Foals – Everything Not Saved Will Be Lost Pt. 1

In einem Jahrzehnt, das sich der musikalischen Eindeutigkeit entzogen hat, sind die Foals aus Oxford wohl die Band, die modernen Alternativrock am besten verkörpert. Ihr Ton ist amorph, zukunftssynthetisch, ihre Adern pulsierend und organisch. Sie nutzen die Möglichkeiten der neuen Technologie mit der gleichen Geisteshaltung, wie sie alte Rezepte mit neuen Ideen beleben. Ihre Songs sind polyrhythmischer Next-Gen-Rock, der die meisten anderen Gitarrenbands so veraltet erscheinen lässt. Die Foals klingen grenzenlos. Die perfekte Band, um das hochmoderne Durcheinander von 2019 zu analysieren.
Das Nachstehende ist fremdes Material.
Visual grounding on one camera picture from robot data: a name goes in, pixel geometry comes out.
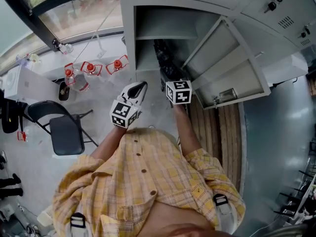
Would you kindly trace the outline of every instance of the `black buckle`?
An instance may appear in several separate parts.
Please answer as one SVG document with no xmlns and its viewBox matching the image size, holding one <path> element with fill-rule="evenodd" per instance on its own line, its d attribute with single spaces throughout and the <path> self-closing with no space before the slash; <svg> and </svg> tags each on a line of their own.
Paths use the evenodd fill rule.
<svg viewBox="0 0 316 237">
<path fill-rule="evenodd" d="M 82 225 L 73 224 L 72 223 L 73 220 L 79 220 L 79 219 L 74 219 L 73 217 L 80 218 L 82 220 Z M 85 216 L 83 214 L 81 214 L 80 212 L 75 212 L 73 215 L 71 215 L 70 226 L 71 227 L 78 227 L 78 228 L 85 228 Z"/>
<path fill-rule="evenodd" d="M 223 202 L 217 202 L 217 198 L 225 199 L 225 201 L 223 201 Z M 225 195 L 223 195 L 223 194 L 216 194 L 216 195 L 213 197 L 213 200 L 214 200 L 214 202 L 215 202 L 215 204 L 216 204 L 217 206 L 228 203 L 227 197 L 226 197 Z"/>
</svg>

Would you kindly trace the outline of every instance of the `chair seat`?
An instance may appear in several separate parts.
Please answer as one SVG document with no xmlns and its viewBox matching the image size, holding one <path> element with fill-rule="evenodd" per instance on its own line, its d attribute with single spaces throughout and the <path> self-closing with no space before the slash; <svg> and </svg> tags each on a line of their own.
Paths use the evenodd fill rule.
<svg viewBox="0 0 316 237">
<path fill-rule="evenodd" d="M 78 115 L 72 115 L 81 127 Z M 80 155 L 84 152 L 82 132 L 68 116 L 49 121 L 53 149 L 58 156 Z"/>
</svg>

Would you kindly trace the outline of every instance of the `red bottle cap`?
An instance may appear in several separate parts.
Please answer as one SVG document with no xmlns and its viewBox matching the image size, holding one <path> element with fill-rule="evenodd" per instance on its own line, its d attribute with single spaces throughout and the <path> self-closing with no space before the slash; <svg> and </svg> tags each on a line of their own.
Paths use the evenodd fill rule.
<svg viewBox="0 0 316 237">
<path fill-rule="evenodd" d="M 93 72 L 93 71 L 95 70 L 94 65 L 91 64 L 91 63 L 88 64 L 87 69 L 88 69 L 90 72 Z"/>
<path fill-rule="evenodd" d="M 73 74 L 73 72 L 72 72 L 71 69 L 66 69 L 66 70 L 65 70 L 65 75 L 66 75 L 67 77 L 71 77 L 72 74 Z"/>
<path fill-rule="evenodd" d="M 122 62 L 121 62 L 120 60 L 115 60 L 115 61 L 114 61 L 114 67 L 115 67 L 116 69 L 121 68 L 121 67 L 122 67 Z"/>
</svg>

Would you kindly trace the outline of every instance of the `white wall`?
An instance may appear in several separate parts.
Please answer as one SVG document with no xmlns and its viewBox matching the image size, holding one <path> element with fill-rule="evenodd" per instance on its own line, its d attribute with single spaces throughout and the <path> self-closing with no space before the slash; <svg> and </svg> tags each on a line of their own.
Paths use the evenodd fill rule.
<svg viewBox="0 0 316 237">
<path fill-rule="evenodd" d="M 0 55 L 32 31 L 13 12 L 5 0 L 0 0 Z"/>
</svg>

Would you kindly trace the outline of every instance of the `forearm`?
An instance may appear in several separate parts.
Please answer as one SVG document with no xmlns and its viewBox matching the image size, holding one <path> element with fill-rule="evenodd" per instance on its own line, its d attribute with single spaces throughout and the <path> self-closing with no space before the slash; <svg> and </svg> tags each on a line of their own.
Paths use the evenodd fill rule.
<svg viewBox="0 0 316 237">
<path fill-rule="evenodd" d="M 184 107 L 181 105 L 174 105 L 173 110 L 176 117 L 182 154 L 183 156 L 186 156 L 187 154 L 200 149 L 201 144 L 194 133 L 191 121 Z"/>
<path fill-rule="evenodd" d="M 119 142 L 126 133 L 126 130 L 127 129 L 119 126 L 114 127 L 102 143 L 93 151 L 91 156 L 95 159 L 102 159 L 103 161 L 110 159 L 118 148 Z"/>
</svg>
Über die zehn Tracks taucht es in jeden Winkel der Klanggeschichte der Band ein und man sieht, wie groß die Fortschritte dabei ausgefallen sind. 

Die erste Single „Exits“ konfrontiert uns mit der Angst und Paranoia einer Generation im Klimawandel mit einer klobigen, aber verspielten Instrumentierung. Das herausragende „White Onions“ ist genauso nervös und jugendlich wie „Antidotes“, nur mit weiseren Gesichtszügen. „On The Luna“ ist ebenfalls eine Rückkehr zu den schiefen, flinken Haken von „Antidotes“, aber mit einem viel reicheren Klang. Das Lied mit dem ursprünglichen Titel „End of Days“ bietet keine Lösungen, spiegelt aber die Angst wider, dass jemand zuschaut, wie die Welt auseinander fällt. “Won’t you come emancipator?”, fragt Yannis. Es scheint unwahrscheinlich.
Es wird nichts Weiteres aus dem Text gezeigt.